Already modded guns are listed on Gunbroker for less than $500, and there's no bidders.  In Econ 101, we call that a market indicator.


  1. I wonder how many people who've destroyed a SIG-barreled m/28 were aghast at ISIS dynamiting Palmyra?

  2. There were a few good professionally done sporterizations. For every one of those, ten thousand WECSOG guns. Such a pity.

  3. At 15 I went to Deer Camp in Northern Ontario . Half the guns were sportered Enfields with most of the wood removed and the bolt headspaced . They were 20.00 in the Eatons Catalog and 45.00 with a Parker - Hale stock . If you couldn't afford that the Cooey factory was sporterizing the 6.5 x 54 Carcano .

    The SMLE was actually very easy to sporterize .


    1. Easy depends greatly on geography. In Canada, where .303 isn't uncommon, there's more devotion to making the adaptation. Even so, the design of the receiver makes scoping one much harder than the Mauser.

      Cutting down the wood or restocking isn't all there is to to sporting it.

  4. I get what you're saying: I feel like crying every time I see a "sporterized" Krag, '03, M1917, Swedish Mauser, or what have you: a little piece of history has been ruined.

    On the other hand:

    1. It likely wasn't seen as a piece of history when Bubba took it to his local 'smith (or his garage) and turned it into... what he turned it into. Nobody knows what will become a desirable collector's item in a few years and what will become an old piece of junk that fires a virtually unobtainable round. Should we all cosmoline and lock up our Glocks, Remington 870s, Savage Axises (Axii?), M&P-15's, &c. in their original boxes and in their original condition?

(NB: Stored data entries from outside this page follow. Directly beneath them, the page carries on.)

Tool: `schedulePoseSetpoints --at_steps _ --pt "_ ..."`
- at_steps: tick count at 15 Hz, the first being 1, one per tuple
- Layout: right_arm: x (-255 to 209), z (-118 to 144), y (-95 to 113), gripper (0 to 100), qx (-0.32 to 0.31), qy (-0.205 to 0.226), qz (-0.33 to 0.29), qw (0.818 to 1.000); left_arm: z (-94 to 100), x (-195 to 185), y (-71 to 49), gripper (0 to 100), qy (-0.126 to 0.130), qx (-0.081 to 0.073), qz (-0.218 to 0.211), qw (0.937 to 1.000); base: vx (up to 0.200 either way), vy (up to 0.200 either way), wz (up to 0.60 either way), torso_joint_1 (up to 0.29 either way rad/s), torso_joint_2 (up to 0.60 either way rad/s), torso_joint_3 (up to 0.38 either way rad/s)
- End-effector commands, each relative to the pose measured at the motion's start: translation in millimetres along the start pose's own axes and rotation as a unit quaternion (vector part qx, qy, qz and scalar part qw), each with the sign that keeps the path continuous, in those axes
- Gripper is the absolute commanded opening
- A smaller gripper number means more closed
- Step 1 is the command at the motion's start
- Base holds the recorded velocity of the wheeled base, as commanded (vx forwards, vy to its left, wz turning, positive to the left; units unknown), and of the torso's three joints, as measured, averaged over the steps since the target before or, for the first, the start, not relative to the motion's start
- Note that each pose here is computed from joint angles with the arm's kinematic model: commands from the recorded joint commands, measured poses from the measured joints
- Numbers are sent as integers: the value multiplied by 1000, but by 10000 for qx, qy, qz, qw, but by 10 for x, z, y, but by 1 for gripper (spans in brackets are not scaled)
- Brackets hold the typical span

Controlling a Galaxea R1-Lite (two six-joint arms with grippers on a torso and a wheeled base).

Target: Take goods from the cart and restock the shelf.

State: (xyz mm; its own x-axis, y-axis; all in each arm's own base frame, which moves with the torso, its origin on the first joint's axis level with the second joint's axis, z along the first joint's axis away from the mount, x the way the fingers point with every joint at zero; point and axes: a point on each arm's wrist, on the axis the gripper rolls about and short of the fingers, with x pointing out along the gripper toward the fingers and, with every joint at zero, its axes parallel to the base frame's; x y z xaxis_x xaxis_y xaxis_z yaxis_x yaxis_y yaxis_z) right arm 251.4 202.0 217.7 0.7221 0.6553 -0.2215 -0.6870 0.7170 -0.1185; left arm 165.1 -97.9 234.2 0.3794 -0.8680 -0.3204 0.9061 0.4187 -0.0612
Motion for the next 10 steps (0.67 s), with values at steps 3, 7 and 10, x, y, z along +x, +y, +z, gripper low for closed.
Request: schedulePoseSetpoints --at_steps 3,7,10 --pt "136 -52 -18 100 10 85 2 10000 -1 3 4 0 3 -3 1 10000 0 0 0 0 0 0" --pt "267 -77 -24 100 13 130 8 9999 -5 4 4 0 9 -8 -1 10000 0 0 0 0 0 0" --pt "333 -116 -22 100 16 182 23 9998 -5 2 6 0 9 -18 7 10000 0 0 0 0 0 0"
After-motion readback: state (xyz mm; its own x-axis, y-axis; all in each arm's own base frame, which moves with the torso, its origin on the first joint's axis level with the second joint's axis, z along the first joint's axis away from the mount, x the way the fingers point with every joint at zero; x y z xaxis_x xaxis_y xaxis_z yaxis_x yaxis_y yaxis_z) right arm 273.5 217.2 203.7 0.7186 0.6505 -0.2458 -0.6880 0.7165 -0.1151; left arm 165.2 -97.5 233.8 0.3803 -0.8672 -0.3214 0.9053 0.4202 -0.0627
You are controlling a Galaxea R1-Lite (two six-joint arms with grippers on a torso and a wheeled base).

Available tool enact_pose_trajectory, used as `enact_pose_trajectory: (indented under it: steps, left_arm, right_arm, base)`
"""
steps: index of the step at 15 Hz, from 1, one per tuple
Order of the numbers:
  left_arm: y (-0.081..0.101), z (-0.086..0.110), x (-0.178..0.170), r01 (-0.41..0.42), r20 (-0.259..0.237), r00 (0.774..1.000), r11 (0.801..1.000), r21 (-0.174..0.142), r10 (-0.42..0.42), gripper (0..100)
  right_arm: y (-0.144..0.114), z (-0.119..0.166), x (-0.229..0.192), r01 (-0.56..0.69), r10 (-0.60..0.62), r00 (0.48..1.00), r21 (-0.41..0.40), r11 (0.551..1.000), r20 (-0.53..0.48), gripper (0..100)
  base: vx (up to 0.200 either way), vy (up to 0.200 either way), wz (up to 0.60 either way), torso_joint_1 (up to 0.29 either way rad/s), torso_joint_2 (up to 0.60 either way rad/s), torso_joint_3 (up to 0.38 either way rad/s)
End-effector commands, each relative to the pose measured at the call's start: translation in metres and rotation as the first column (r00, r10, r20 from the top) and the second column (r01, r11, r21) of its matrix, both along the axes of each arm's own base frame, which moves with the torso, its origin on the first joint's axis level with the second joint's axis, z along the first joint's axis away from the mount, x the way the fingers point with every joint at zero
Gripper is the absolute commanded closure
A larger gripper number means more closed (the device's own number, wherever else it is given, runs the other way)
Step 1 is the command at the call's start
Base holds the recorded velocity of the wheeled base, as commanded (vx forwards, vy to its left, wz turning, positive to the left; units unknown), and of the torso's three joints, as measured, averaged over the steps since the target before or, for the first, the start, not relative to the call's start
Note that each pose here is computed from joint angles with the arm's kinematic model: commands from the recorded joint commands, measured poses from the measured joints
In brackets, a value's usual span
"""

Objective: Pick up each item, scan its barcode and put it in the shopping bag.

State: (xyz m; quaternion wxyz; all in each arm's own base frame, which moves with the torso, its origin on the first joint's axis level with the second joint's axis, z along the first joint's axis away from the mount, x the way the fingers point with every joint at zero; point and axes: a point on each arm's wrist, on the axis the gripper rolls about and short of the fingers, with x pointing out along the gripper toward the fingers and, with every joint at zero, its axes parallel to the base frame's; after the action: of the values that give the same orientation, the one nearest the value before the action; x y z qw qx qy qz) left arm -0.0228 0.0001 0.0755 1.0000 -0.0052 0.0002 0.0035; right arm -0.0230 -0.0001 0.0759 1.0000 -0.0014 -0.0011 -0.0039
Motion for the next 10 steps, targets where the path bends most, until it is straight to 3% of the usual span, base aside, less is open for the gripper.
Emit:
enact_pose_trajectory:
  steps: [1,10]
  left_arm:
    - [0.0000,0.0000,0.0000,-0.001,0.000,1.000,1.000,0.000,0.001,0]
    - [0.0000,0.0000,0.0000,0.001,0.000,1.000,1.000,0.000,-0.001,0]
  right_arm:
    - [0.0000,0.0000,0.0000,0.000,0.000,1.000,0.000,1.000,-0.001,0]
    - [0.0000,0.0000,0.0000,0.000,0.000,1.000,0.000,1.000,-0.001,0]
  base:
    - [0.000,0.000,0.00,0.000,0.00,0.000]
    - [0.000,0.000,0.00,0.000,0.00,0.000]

    2. If we look at a gun as a tool, there is nothing fundamentally more wrong with butcher... er, modifying it, it - chopping off the stock, drilling the receiver for a $49 Wal-mart scope, spray-painting it, and so forth - than there is in modifying a Honda Civic or F150 as our fathers and grandfathers did their Mustangs, GTO's, Chevy coupes, Model T's or other cars.

    All the being said, I want to wring the neck of the person who massacred that innocent Krag. It's like making Marilyn Monroe get plastic surgery...

  5. There's no snob like a gun snob.

    1. There's no-one who wastes money like someone who cannot understand the sunk cost fallacy and false economy.

      I've yet to see a Mosin chopped to bits that's actually a better shooting gun than before that did not cost as much as a new-made custom gun.

      I've yet to see a "cheap" Mosin out-shoot a $500 Savage Axis or Remington 770. Rarely will the chopper give a full and honest accounting of what the gun actually cost. Rarely will they post before and after photos of a target. Often they will brag about how much better it shoots.

      This is not snobbery, this is having realistic expectations.

  6. I've got one of those sporterized Krags. It cost me a pittance. Unfortunately, with the cut barrel and the '03 Springfield front sight installed, It's never coming back. It's a classic bubba gun. Cut barrel, a chunk of wood sliced into the original stock to make a pistol grip, and 1/8" checkering that looks cut in with a steak knife.

    It'll never be the 1898 Krag that I want and can't currently afford. It is however, a sweet shooting deer rifle that is a historical artifact of amateur gunsmithing skills (or lack of!) and styles of the 1930's. I suspect that the rifle put a fair amount of venison on someone's table.

    That being said, Bubba of 1930 didn't know any better and needed to feed his family. Bubba of 2016 should know better.

  7. Marilyn Monroe did have plastic surgery. Nose job.